Elle a notamment reçu le soutien des Etats-Unis.

"Les actions de la Russie constituent un affront à l'humanité. Nous ne pouvons pas rester silencieux" a déclaré Michèle Taylor, ambassadrice américaine auprès du conseil des droits de l'Homme, dont la 50ème session se termine vendredi.

Le représentant russe Evgeny Ustinov a lui dénoncé "une campagne de désinformation contre la Russie" orchestrée par l'organe onusien, devenu selon lui un "instrument servant les intérêts d'un groupe de pays."

Dans un message vidéo, la vice-ministre des Affaires étrangères ukrainienne, Emine Dzhaparova, a souligné la "souffrance et la douleur" de son peuple.

"La justice ne peut être rendue qu'en demandant des comptes aux auteurs de ces crimes, et en restaurant entièrement l'intégrité territoriale de mon pays", a-t-elle déclaré.

La Haute-commissaire, qui a appelé les deux camps à "s'engager à protéger tout civil et personne hors de combat", a rappelé la nécessité d'enquêter de manière "rapide et efficace" sur les violations supposées des droits humains.
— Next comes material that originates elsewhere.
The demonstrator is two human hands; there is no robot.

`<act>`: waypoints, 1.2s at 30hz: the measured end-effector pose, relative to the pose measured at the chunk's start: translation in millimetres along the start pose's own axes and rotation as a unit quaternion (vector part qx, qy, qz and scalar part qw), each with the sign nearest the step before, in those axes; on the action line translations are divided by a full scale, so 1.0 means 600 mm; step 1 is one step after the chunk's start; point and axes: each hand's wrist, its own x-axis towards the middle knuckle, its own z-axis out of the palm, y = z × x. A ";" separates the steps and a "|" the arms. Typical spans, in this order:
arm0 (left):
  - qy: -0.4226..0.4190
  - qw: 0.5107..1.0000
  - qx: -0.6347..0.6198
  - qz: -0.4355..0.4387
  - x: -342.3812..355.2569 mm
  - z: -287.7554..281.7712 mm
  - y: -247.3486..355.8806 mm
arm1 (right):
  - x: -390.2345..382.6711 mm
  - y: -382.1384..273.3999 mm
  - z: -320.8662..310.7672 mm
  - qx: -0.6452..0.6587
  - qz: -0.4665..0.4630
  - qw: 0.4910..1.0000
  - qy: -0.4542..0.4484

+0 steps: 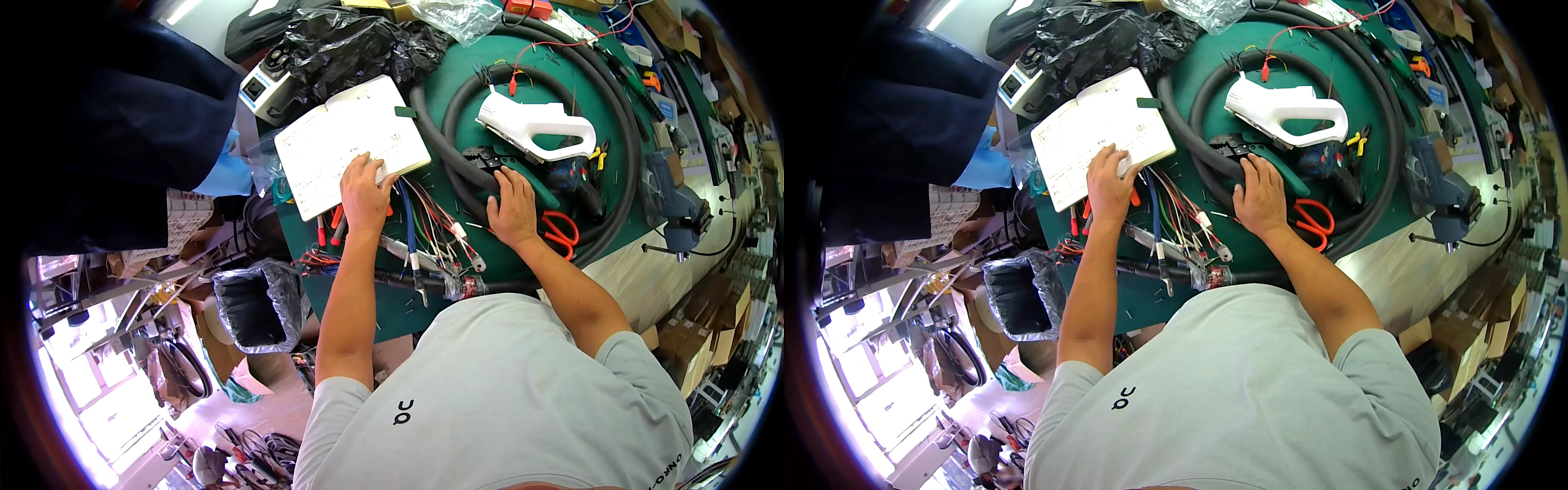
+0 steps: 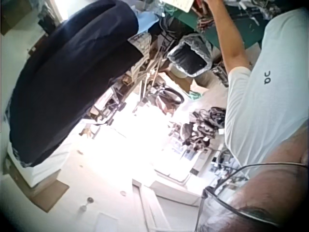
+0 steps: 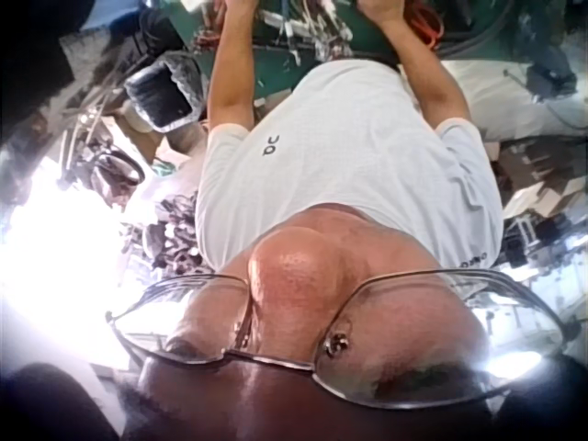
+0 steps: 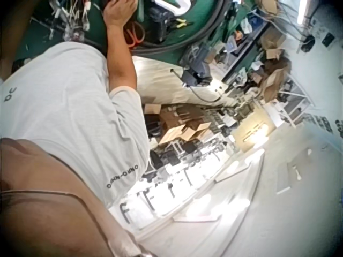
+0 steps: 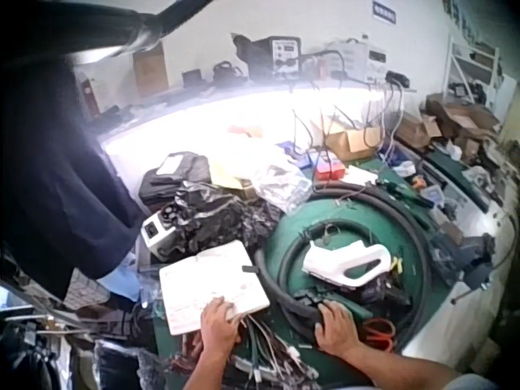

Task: The person manipulates a bundle of wires with various connectors on a green workbench, then opens a green notebook to reference notes while continuing to handle and organize the wires.

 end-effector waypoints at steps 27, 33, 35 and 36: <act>0.014 0.989 -0.076 -0.128 -0.025 -0.043 0.015 | -0.002 -0.008 0.004 -0.025 -0.010 1.000 -0.012; -0.068 0.990 0.027 -0.122 -0.054 -0.015 0.001 | 0.000 -0.009 0.003 -0.024 -0.011 1.000 -0.011; -0.080 0.989 0.029 -0.123 -0.054 -0.016 0.002 | -0.001 -0.008 0.005 -0.030 -0.010 0.999 -0.012; -0.079 0.989 0.030 -0.122 -0.055 -0.015 0.003 | 0.000 -0.010 0.004 -0.031 -0.010 0.999 -0.014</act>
Mme Bachelet a déploré à plusieurs reprises depuis le début de la guerre l'accès restreint de ses équipes aux zones de conflit sur le territoire ukrainien.

Le conflit en Ukraine a causé l'un des plus importants déplacements de population en Europe depuis la fin de la Seconde guerre mondiale, faisant plus de 8 millions de déplacés.